Could you repeat the listing exactly, leaving out the pictures?
··· MATERIAL FOR THIS TASK ···
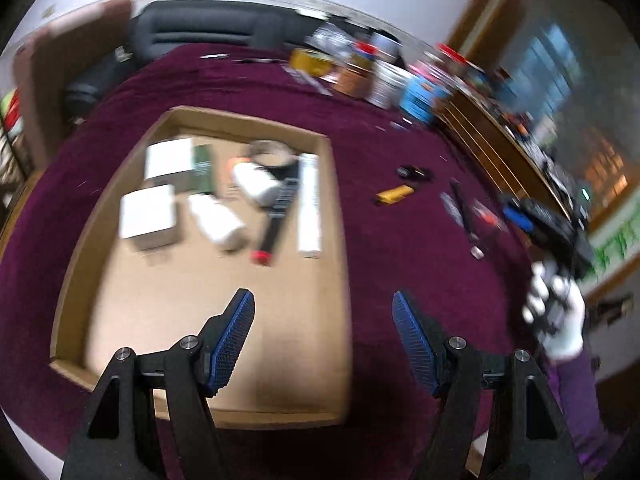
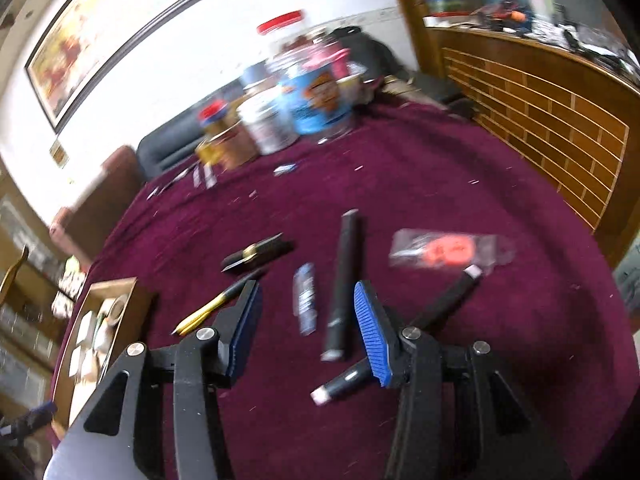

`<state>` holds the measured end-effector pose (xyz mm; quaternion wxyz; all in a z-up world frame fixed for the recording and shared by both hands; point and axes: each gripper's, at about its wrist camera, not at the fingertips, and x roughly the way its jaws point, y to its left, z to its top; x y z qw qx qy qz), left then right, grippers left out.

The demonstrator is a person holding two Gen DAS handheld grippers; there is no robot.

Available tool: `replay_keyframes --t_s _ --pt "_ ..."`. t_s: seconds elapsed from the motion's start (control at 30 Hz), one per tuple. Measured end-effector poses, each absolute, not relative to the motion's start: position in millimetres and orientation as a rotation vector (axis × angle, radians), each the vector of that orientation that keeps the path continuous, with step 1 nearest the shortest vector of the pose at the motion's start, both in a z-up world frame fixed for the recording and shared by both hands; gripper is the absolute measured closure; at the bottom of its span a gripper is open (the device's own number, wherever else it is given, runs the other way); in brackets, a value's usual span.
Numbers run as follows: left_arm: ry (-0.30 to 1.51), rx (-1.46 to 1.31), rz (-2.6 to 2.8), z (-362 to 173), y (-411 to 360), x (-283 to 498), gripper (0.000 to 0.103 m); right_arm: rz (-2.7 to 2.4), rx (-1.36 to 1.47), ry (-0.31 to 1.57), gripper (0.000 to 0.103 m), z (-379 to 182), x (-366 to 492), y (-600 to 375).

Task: Organize rigid objects
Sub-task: 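Grasp the yellow pen with the left tool while the right tool moves toward the black lipstick, then lift the yellow pen with the left tool toward the tray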

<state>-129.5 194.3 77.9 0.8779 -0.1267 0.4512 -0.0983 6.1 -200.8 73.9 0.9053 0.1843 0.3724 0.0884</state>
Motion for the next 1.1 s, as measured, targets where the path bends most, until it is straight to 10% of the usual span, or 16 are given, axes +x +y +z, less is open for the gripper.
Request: replay_keyframes --t_s 0.87,0.97,1.03,1.1 --pt "1.09 0.117 -0.284 17 27 66 0.039 0.204 0.641 0.726 0.053 46 47 -257" --pt "1.067 0.185 -0.284 12 22 63 0.056 0.198 0.647 0.727 0.053 45 48 -258" --pt "1.056 0.184 -0.305 14 24 58 0.092 0.194 0.651 0.737 0.053 43 48 -259" --pt "1.076 0.16 -0.341 16 29 48 0.094 0.195 0.661 0.75 0.053 40 50 -259"
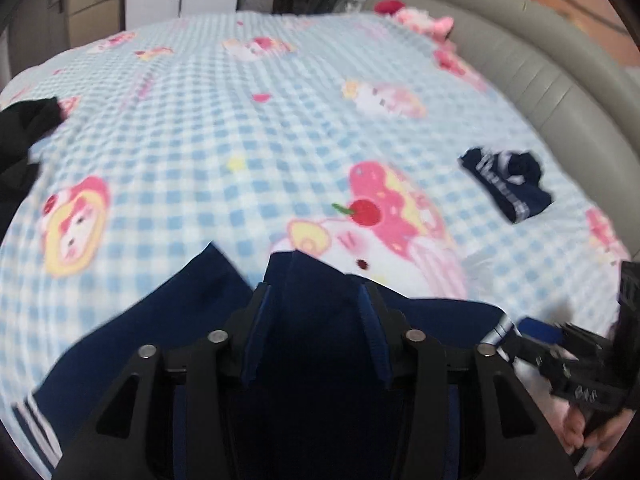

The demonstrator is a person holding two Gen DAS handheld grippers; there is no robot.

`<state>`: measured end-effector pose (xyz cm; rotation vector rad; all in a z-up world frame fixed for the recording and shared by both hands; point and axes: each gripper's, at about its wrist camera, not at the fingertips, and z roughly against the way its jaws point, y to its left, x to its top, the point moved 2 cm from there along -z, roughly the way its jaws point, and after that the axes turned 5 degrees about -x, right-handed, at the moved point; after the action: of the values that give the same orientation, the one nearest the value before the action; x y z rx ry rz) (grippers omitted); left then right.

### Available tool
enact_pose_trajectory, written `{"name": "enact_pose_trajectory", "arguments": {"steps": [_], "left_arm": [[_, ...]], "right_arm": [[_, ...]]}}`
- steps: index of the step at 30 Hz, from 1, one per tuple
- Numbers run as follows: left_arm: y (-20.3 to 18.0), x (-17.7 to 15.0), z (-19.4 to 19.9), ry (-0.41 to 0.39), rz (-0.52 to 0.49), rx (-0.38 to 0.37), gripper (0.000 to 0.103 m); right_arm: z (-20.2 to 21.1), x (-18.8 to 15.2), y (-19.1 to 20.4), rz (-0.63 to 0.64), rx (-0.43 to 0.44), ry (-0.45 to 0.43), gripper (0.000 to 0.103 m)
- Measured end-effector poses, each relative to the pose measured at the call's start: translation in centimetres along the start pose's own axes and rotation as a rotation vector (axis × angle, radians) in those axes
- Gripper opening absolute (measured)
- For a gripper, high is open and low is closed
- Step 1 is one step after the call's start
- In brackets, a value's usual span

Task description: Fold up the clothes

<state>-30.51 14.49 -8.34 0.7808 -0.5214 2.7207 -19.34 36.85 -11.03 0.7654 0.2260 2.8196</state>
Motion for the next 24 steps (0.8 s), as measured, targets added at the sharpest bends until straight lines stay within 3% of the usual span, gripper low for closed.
{"name": "enact_pose_trajectory", "arguments": {"steps": [2,5,6,7,10,12,14,16,18,22,24], "left_arm": [[0.3,0.4,-2.3,0.047,-0.011,0.002,0.050],[0.4,0.1,-3.8,0.086,-0.013,-0.030,0.017],[0.2,-0.2,-3.4,0.065,-0.026,-0.034,0.013],[-0.1,-0.5,-2.8,0.042,-0.041,-0.031,0.010],[-0.6,-1.5,0.0,-0.030,-0.075,0.006,0.009],[-0.2,-2.1,1.5,-0.061,-0.074,0.031,0.009],[0.5,-2.6,2.6,-0.076,-0.066,0.049,0.009],[1.4,-2.8,3.3,-0.084,-0.050,0.058,0.009],[2.0,-2.9,3.7,-0.092,-0.039,0.053,0.009],[2.5,-2.9,4.5,-0.110,-0.027,0.065,0.009],[2.5,-3.0,4.9,-0.117,-0.030,0.072,0.009]], "right_arm": [[-1.3,-0.8,-0.7,-0.045,0.002,0.045,0.059],[-2.2,-1.6,-1.8,-0.113,0.078,0.073,0.059],[-2.3,-1.7,-1.9,-0.121,0.104,0.076,0.053],[-2.0,-1.7,-1.7,-0.097,0.124,0.069,0.037],[-0.7,-1.8,0.3,0.043,0.115,0.030,0.023],[0.3,-2.0,1.7,0.131,0.089,0.009,0.022],[1.4,-2.3,2.4,0.162,0.084,-0.011,0.019],[2.4,-2.6,2.4,0.151,0.105,-0.024,0.009],[3.4,-2.6,2.1,0.107,0.171,-0.027,0.009],[2.5,-2.8,0.8,0.066,0.111,0.011,0.010],[2.2,-3.1,0.5,0.041,0.136,0.039,0.015]]}}
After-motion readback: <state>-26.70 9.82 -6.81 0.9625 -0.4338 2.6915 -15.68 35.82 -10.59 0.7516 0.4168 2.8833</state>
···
> **SOLVED EXERCISE**:
`<state>` holds the measured end-effector pose (xyz mm; quaternion wxyz; all in a z-up world frame fixed for the recording and shared by both hands; point and axes: each gripper's, at about its wrist camera, not at the fingertips, and x roughly the way its jaws point, y to its left, z to its top; x y z qw qx qy qz), left then right, grippers left out.

The demonstrator is a person holding two Gen DAS handheld grippers; there is no robot.

Available tool: `replay_keyframes --t_s _ --pt "_ ..."`. t_s: seconds elapsed from the motion's start (control at 30 Hz), one per tuple. Measured end-effector poses, each absolute, not relative to the motion's start: position in millimetres and orientation as a rotation vector (axis × angle, radians), each the vector of that orientation that keeps the path continuous, with step 1 nearest the shortest vector of the pose at the motion's start, both in a z-up world frame fixed for the recording and shared by both hands; gripper is the absolute measured closure; at the bottom of its span a gripper is open (the device's own number, wherever else it is given, runs the other way); in brackets, a value's usual span.
Numbers run as follows: left_arm: ry (-0.30 to 1.51), rx (-1.46 to 1.31), rz (-2.6 to 2.8), z (-362 to 173), y (-411 to 360), x (-283 to 498), gripper (0.000 to 0.103 m); right_arm: rz (-2.7 to 2.4), rx (-1.36 to 1.47), ry (-0.31 to 1.57), gripper (0.000 to 0.103 m), z (-379 to 182), x (-366 to 492), y (-600 to 375).

Task: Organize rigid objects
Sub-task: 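Grasp the yellow pen with the left tool while the right tool moves toward the black lipstick, then lift the yellow pen with the left tool toward the tray
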
<state>-129.5 194.3 77.9 0.8779 -0.1267 0.4512 -0.0983 6.1 -200.8 73.9 0.9053 0.1843 0.3724 0.0884</state>
Motion for the next 1.1 s, as measured, targets where the path bends most, until it is straight to 10% of the usual span, or 16 are given, axes +x +y +z, less is open for the gripper.
Request: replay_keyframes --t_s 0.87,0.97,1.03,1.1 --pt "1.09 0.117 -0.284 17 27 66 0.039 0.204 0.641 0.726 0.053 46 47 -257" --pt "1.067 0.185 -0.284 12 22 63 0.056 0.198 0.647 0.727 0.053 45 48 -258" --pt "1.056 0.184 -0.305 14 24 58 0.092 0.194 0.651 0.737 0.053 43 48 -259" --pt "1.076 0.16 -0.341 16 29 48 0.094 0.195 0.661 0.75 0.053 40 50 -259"

The demonstrator is a person holding two Gen DAS handheld grippers; there is no robot.

`<state>`: measured end-effector pose (xyz cm; rotation vector rad; all in a z-up world frame fixed for the recording and shared by both hands; point and axes: each gripper's, at about its wrist camera, not at the fingertips, and z roughly against the way its jaws point, y to its left, x to its top, the point moved 2 cm from there along -z, roughly the way its jaws point, and after that the axes turned 5 degrees about -x, right-handed, at the moved point; after the action: of the values that give the same orientation, the one nearest the value before the action; x y z rx ry rz) (grippers omitted); left then right.

### Available tool
enact_pose_trajectory, written `{"name": "enact_pose_trajectory", "arguments": {"steps": [_], "left_arm": [[_, ...]], "right_arm": [[_, ...]]}}`
- steps: index of the step at 30 Hz, from 1, one per tuple
- Numbers run as follows: left_arm: y (-20.3 to 18.0), x (-17.7 to 15.0), z (-19.4 to 19.9), ry (-0.41 to 0.39), rz (-0.52 to 0.49), rx (-0.38 to 0.37), gripper (0.000 to 0.103 m); right_arm: z (-20.2 to 21.1), x (-18.8 to 15.2), y (-19.1 to 20.4), rz (-0.63 to 0.64), rx (-0.43 to 0.44), ry (-0.45 to 0.43), gripper (0.000 to 0.103 m)
- Measured end-effector poses, each relative to the pose measured at the call's start: translation in centimetres along the start pose's own axes and rotation as a rotation vector (axis × angle, radians) in those axes
- Gripper opening absolute (measured)
- For a gripper, high is open and low is closed
- Step 1 is one step after the call's start
- In brackets, a value's usual span

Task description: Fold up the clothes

<state>-30.51 14.49 -8.34 0.7808 -0.5214 2.7207 -19.34 36.85 -11.03 0.7654 0.2260 2.8196</state>
Motion for the next 24 steps (0.8 s), as measured, targets added at the sharpest bends until straight lines stay within 3% of the usual span, gripper low for closed.
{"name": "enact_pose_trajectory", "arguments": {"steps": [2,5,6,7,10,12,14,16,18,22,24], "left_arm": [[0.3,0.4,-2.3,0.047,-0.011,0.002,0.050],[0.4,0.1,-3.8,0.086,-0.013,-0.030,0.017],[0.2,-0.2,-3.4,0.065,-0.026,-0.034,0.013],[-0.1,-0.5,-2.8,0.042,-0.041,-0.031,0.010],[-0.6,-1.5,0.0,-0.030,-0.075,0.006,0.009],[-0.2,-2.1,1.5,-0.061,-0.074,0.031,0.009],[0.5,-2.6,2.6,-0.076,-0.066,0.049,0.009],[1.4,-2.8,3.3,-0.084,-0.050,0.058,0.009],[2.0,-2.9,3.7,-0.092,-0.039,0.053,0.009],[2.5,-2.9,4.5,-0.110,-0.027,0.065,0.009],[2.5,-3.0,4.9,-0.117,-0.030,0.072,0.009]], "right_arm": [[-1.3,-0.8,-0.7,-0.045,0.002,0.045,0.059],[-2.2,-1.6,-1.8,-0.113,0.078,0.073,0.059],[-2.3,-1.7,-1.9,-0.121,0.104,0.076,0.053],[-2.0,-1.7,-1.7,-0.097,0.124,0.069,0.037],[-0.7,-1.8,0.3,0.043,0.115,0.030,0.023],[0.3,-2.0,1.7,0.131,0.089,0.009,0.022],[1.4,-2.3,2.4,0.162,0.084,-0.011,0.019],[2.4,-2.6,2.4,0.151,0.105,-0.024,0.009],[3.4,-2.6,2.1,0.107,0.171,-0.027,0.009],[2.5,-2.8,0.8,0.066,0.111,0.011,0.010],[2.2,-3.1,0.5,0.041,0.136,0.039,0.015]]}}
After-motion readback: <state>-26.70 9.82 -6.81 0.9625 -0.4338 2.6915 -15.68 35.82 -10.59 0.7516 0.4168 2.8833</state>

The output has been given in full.